Se è per quello anche le campane si manovravano tirando delle corde; ora la maggior parte di esse è collegata a dei bellissimi meccanismi elettronici capaci di riprodurre fino a 100 pezzi diversi; allora bisognava essere in tre o quattro, pronti a tirare a tempo seguendo le indicazioni di Renato, postino, campanaro e grancassista in banda. Quando consegnava la posta scendeva le scale della bottega salutando mio padre con voce stentorea (era anche cantante del Miserere): “La pomiceee!”, che credo facesse riferimento alle quantità industriali di carta vetrata che mio padre aveva dovuto usare fin da piccolo, non certo per suo diletto; al che la risposta era l’immancabile “L’apostulu!!” _ l’apostolo_ più che appropriato per un portalettere.  Stranamente il mio amico Stefano, pur facendo l’imbianchino, ha ereditato da suo padre il titolo di “apostulu”. La pomice invece non faceva per me.

Rileggendo questa paginetta mi accorgo che se fosse uno dei compiti che assegno ai programmatori sui quali esercito con magnanimità il potere di vita e di morte (lavorativa) glielo farei rifare, tanto mi sono attorcigliato; comunque dove eravamo rimasti? Ah, si, l’armonium.

Don Luigi quindi con il suo armonium cercava di inculcare i rudimenti del canto liturgico a un gruppetto di chierichetti per lo più indifferenti. Nel caso specifico i canti erano di Natale, ed ero stato scelto per cantare qualche strofa in solitaria.
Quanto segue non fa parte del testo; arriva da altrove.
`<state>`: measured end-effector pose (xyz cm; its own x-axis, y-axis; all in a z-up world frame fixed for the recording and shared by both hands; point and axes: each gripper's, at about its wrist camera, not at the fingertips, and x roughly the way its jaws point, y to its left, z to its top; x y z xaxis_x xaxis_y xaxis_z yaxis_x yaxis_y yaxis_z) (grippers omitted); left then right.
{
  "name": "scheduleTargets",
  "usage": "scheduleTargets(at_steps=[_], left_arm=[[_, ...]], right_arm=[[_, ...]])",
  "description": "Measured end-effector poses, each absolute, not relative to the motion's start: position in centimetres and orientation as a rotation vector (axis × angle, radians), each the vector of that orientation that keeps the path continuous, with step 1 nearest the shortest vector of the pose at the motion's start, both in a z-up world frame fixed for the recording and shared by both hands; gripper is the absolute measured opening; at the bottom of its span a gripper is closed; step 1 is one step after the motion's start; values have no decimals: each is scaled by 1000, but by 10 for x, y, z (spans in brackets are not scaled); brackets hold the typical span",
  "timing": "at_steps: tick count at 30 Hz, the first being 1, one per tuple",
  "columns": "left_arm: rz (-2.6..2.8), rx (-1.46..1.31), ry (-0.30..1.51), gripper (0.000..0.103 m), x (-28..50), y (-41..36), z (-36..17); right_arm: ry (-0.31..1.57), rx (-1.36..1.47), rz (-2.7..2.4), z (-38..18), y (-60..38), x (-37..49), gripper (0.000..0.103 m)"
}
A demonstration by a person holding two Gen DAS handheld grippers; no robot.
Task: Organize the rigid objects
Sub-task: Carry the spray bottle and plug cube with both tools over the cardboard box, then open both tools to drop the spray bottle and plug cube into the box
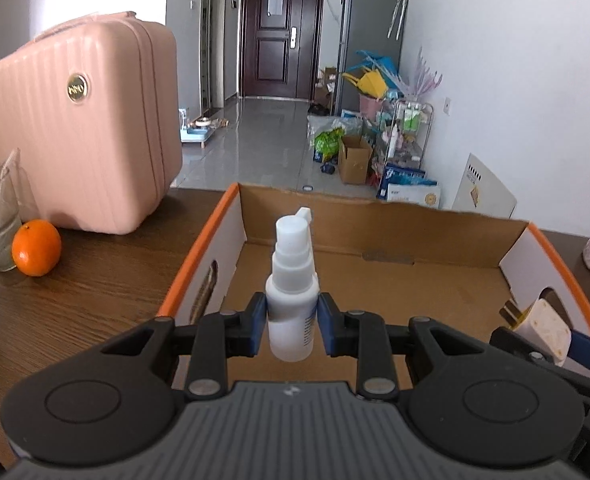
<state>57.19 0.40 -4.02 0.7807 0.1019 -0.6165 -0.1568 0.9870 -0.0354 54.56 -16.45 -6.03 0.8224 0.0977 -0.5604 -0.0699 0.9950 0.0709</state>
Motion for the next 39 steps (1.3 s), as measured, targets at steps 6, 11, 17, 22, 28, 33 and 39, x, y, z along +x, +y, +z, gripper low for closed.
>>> scheduleTargets(at_steps=[6, 11, 17, 22, 28, 33, 39], left_arm=[[130, -86, 689, 29, 580, 3, -51], [136, -63, 698, 29, 582, 0, -57], [140, -38, 708, 35, 582, -3, -60], [159, -54, 657, 77, 574, 1, -52], [194, -85, 564, 103, 562, 5, -39], [188, -85, 559, 103, 561, 4, -36], [184, -116, 529, 103, 551, 9, -23]], right_arm=[[596, 50, 79, -68, -165, 549, 57], [626, 40, 74, -77, -162, 554, 57], [654, 45, 74, -82, -162, 558, 56], [642, 56, 65, -81, -165, 557, 84], [640, 72, 94, -80, -167, 555, 92], [633, 80, 99, -78, -167, 554, 93], [599, 101, 115, -68, -170, 546, 99]])
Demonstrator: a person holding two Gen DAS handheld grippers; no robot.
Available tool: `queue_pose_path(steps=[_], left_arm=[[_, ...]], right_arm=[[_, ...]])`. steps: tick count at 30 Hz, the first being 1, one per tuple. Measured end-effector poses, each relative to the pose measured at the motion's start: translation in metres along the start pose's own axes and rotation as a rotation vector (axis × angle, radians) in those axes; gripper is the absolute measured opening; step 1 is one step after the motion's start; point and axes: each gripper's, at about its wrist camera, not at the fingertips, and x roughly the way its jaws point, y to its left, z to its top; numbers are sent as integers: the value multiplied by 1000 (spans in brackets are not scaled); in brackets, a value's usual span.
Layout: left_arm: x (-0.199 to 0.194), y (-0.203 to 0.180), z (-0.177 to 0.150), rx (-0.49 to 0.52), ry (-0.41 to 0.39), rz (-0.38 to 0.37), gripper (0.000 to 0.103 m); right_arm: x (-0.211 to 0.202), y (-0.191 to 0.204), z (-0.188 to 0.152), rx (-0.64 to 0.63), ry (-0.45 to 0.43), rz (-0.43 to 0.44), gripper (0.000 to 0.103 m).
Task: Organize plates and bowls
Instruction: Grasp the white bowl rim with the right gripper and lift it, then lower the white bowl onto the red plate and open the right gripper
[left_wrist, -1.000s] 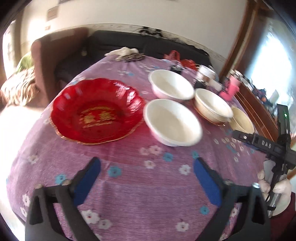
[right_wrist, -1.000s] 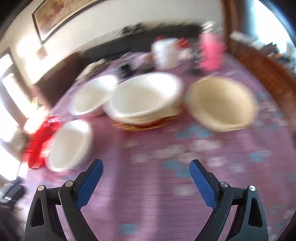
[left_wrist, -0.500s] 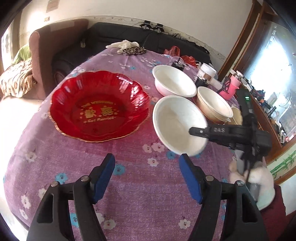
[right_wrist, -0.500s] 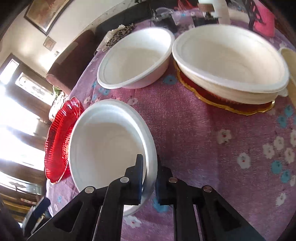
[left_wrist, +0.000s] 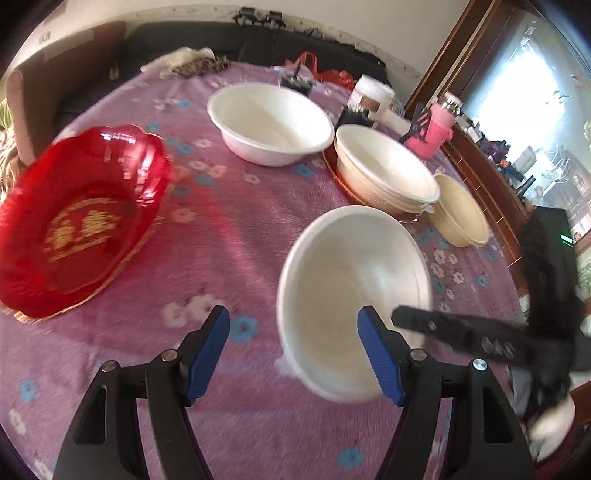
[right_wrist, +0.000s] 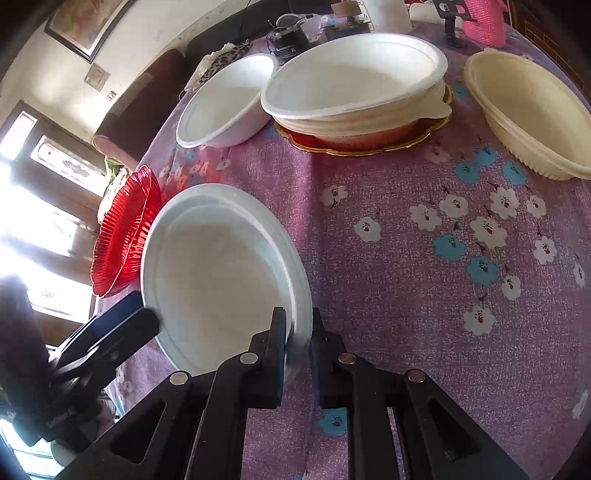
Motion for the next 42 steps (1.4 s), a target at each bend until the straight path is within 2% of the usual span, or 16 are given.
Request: queue_pose_path(steps=[5,6,8,9,10,13,15,17,20,26,29,32,37,42], left_arm=[[35,-6,11,9,75,28,71],[41,-3,12,-12,93,23,67],[40,-5,15,-14,84,18,51],[41,-5,15,-16,98,0,34],[41,-5,15,-21,110,-9,29],[41,-8,13,-17,103,18,18],[38,-6,10,-34,101,6,13],[30,-3,9,-52,88,-8,13],[11,0,7,-71,52,-25,13],[-50,28,17,-127,-91,9,14],[-79,56,29,-163,-158,63,14],[-95,94,43,-213,-195,134,14],[-87,150,55,-280,-159,221,14],[-60,193,58,-334,-87,259,14]], right_arm=[[-5,4,-2,-13,-37,-5,19],[-4,6,-1,-13,-42,-3,20],[-5,6,-1,-15,-52,-3,23],[-6,6,-2,-17,-56,-2,23],[-5,6,-3,-17,-59,-14,27],[-8,2,-7,-17,-65,-13,27],[-7,3,-8,-20,-82,-30,25],[-15,7,-10,-29,-111,-24,19],[-28,20,-11,-50,-155,-9,19],[-40,79,8,-140,-212,38,19],[-31,122,20,-205,-223,70,19],[-8,164,34,-250,-196,100,19],[45,213,50,-304,-145,59,19],[89,227,59,-303,-89,25,19]])
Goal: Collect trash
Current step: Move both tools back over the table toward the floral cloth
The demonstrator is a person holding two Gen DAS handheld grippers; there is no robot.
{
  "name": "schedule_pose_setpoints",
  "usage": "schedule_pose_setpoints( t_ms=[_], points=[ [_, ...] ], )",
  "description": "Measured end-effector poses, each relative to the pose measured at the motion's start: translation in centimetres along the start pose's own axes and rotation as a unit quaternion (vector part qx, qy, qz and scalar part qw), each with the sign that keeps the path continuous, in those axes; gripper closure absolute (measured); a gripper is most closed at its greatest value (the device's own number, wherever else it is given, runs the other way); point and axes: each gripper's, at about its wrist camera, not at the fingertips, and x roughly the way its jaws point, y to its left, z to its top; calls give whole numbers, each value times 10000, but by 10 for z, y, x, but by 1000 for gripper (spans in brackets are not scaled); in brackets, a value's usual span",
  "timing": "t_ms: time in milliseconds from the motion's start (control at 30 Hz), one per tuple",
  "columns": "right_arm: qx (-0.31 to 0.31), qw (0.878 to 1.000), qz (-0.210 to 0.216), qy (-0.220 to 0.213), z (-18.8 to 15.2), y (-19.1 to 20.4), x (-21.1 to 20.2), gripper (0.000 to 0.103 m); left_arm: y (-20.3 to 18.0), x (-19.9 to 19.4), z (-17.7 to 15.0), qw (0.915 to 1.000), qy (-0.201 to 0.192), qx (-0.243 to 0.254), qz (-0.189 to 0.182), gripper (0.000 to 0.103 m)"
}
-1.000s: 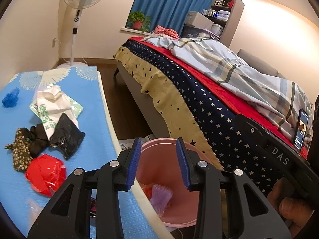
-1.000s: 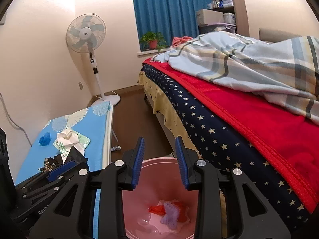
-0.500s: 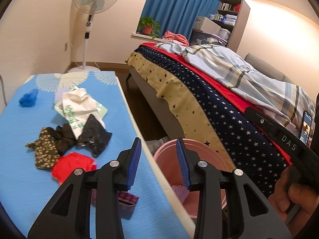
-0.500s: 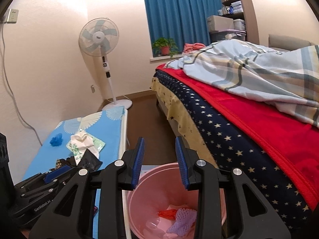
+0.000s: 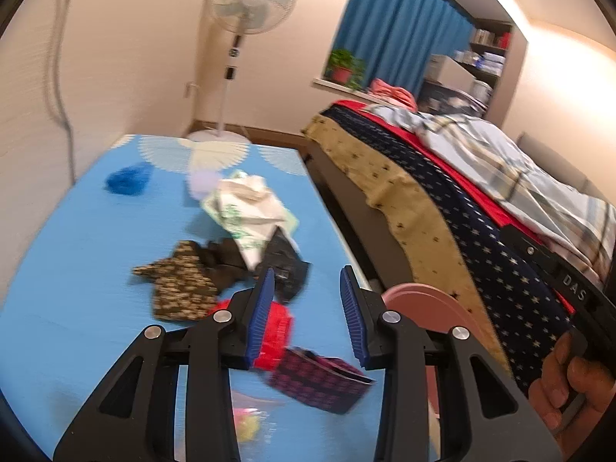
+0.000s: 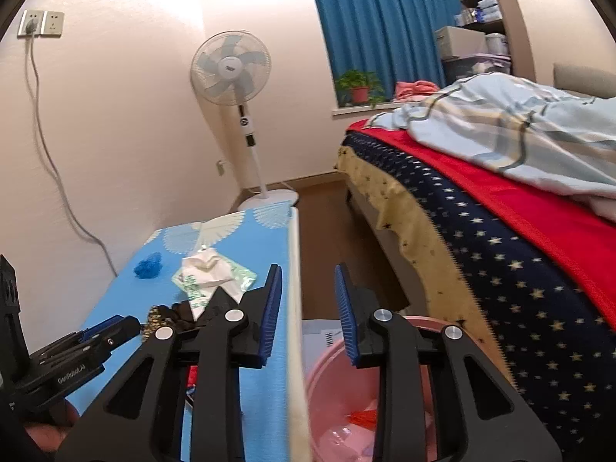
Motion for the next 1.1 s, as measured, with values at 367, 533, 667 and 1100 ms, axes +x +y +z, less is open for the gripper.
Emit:
schedule_pose_setpoints(
  t_ms=[367,533,667,1100],
  points=[
    [72,9988,441,191,-10,25,38,80,47,5,3,9965,-109,-368,745,68],
    [109,9978,576,324,-17,33,54,80,68,11,4,9937,-100,-536,981,68],
    [76,9961,737,471,-26,43,68,80,79,21,2,9924,6,-614,1064,68],
    [-17,9919,1023,758,-39,57,93,80,92,61,-1,9914,427,-738,995,67]
  ],
)
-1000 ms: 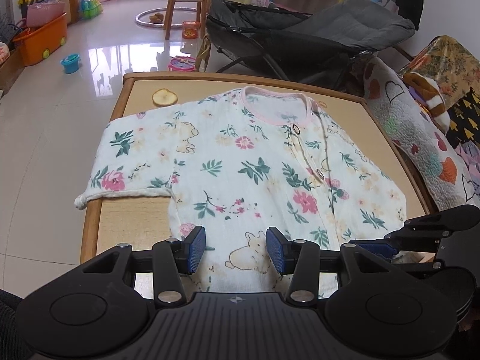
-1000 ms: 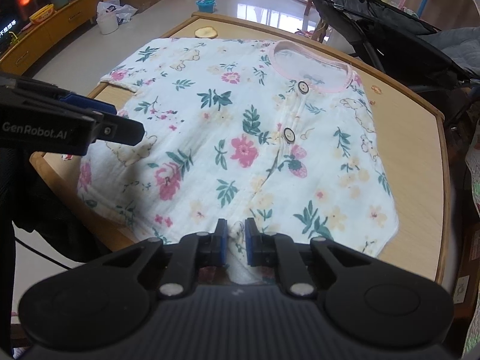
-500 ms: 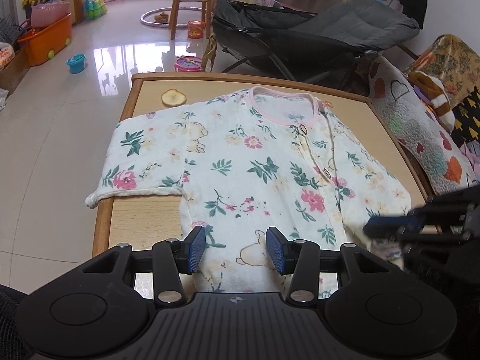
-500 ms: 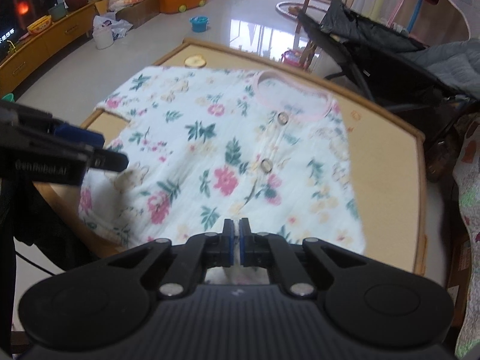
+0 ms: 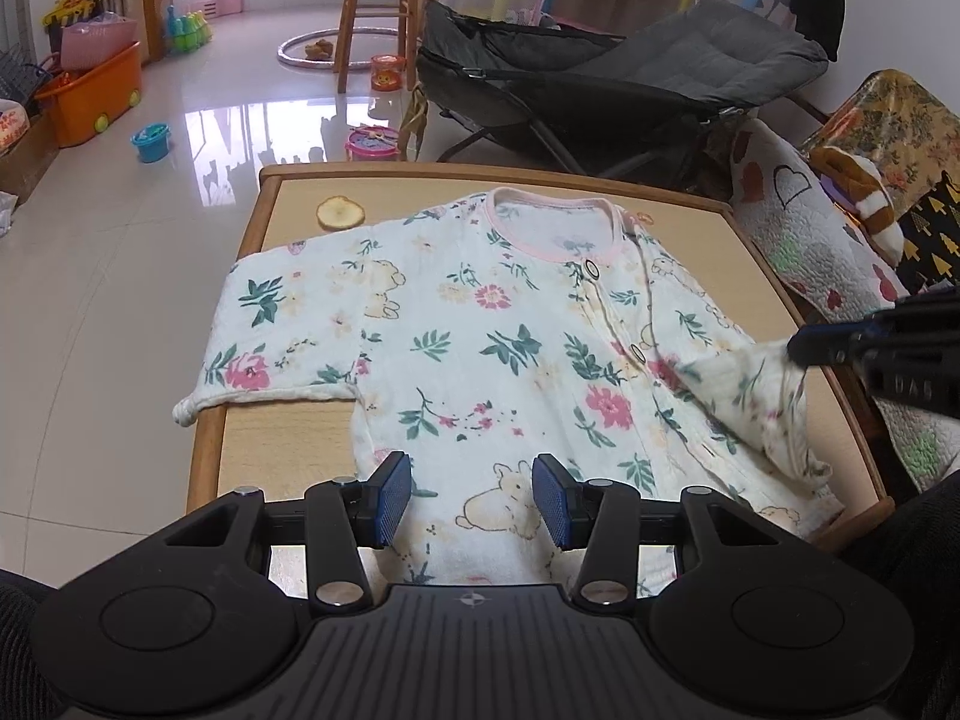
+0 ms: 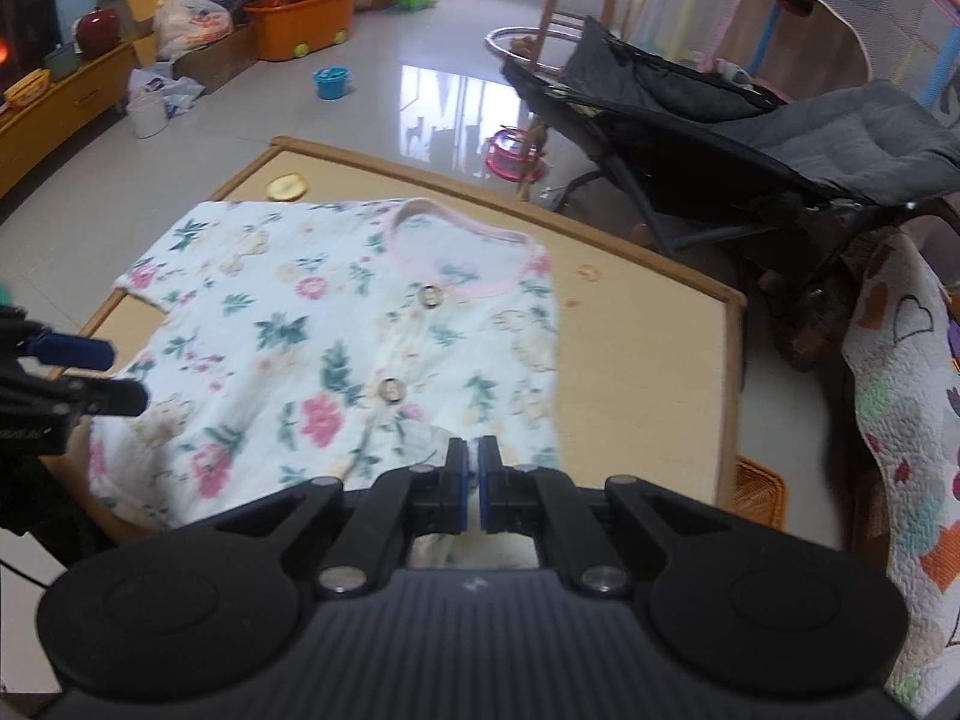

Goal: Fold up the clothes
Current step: 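Pull the other sleeve outward from the body with the right tool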

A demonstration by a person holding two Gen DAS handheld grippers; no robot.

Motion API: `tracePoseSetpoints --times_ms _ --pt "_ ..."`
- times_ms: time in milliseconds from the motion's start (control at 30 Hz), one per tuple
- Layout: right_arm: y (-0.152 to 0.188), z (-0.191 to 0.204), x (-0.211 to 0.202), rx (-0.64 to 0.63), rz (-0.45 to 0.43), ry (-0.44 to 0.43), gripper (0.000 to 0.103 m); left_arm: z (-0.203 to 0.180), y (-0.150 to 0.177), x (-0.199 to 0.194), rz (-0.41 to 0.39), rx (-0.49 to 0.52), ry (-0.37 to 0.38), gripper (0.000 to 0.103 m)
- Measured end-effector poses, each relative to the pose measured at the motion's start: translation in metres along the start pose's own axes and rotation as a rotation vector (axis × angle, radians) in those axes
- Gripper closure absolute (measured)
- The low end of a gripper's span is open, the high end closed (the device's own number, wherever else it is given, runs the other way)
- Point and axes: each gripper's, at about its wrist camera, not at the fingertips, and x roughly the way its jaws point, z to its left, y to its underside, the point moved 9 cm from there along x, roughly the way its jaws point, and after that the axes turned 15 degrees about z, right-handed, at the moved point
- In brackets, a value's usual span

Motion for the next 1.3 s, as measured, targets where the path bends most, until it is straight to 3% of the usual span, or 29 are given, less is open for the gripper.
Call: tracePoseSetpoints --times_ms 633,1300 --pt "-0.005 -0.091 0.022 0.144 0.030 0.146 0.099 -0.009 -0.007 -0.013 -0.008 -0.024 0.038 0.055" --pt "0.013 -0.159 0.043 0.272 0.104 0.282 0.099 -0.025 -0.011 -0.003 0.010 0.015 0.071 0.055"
Se dicessi che la cosa mi entusiasmava non sarei onesto; anzi a dirla tutta se non fosse stato per non dispiacere il buon Don Luigi, me la sarei svignata appena possibile.

Arrivai nell’imminenza del debutto con un bel raffreddore. Sebbene il dialetto maceratese già di suo non sia tenerissimo con la consonante ti, la pronuncia “Du scendi dalle sdelle” o “Asdro del giel” non mi sembrava impeccabile, così ebbi il colpo di genio: una bella sudata, e via.

Se tra le antiche spartane poteva essere ritenuto normale, se non addirittura doveroso, che il proprio virgulto in vista degli impegni futuri presso le Termopili si esponesse alle intemperie, altrettanto non poteva dirsi delle moderne picene. L’accoglienza di mia madre la sera, quando mi presentai con un inizio di febbre poi debordato in bronchite, non fu delle più benevole. Tentai di difendere le mie intenzioni, ma con pochi margini di manovra.

Così Don Luigi per quel Natale non mi ebbe tra i suoi coristi più ispirati; ne mi ebbe negli altri Natali, perché presa la palla al balzo l’armonium non mi vide più tra i vicini più assidui. Si interruppe così una promettentissima carriera; e l’episodio mi è tornato in mente solo perché domenica scorsa ho cercato di intonare un canto un’ottava sopra di quanto avrei dovuto, ed un bel falsetto mi sarebbe stato di grande aiuto.